* Work order: Retype exactly the lines from the one that contains "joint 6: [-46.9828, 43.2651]" through the final line of the material below, and add nothing else.

================

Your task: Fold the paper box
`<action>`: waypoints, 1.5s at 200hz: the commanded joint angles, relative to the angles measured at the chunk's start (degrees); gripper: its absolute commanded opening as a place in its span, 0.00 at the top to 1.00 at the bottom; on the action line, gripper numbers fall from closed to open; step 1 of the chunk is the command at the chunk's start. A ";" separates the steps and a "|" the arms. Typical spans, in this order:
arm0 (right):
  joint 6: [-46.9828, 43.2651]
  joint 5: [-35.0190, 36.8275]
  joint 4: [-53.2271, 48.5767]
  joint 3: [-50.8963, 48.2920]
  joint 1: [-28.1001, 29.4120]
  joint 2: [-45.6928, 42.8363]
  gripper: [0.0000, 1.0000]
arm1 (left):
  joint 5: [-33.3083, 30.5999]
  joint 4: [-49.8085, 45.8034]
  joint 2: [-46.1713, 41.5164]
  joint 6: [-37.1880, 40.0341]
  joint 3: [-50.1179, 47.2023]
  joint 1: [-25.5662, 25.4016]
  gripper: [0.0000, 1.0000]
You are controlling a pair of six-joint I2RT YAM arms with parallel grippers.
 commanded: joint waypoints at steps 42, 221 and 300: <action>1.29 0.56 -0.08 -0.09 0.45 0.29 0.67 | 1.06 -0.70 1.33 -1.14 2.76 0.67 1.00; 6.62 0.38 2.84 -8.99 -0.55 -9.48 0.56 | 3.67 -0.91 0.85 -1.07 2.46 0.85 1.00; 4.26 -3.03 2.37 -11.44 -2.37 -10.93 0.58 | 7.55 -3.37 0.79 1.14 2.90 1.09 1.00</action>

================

* Answer box:
  joint 6: [-46.9828, 43.2651]
  joint 5: [-35.0190, 36.8275]
  joint 4: [-53.2271, 48.5767]
  joint 3: [-50.8963, 48.2920]
  joint 1: [-28.1001, 29.4120]
  joint 2: [-45.6928, 42.8363]
  gripper: [0.0000, 1.0000]
arm1 (left):
  joint 5: [-33.3083, 30.5999]
  joint 4: [-49.8085, 45.8034]
  joint 2: [-46.1713, 41.5164]
  joint 6: [-37.1880, 40.0341]
  joint 3: [-50.1179, 47.2023]
  joint 1: [-25.5662, 25.4016]
  gripper: [0.0000, 1.0000]
You are controlling a pair of six-joint I2RT YAM arms with parallel grippers.
 commanded: joint waypoints at steps 42, 221 and 300: <action>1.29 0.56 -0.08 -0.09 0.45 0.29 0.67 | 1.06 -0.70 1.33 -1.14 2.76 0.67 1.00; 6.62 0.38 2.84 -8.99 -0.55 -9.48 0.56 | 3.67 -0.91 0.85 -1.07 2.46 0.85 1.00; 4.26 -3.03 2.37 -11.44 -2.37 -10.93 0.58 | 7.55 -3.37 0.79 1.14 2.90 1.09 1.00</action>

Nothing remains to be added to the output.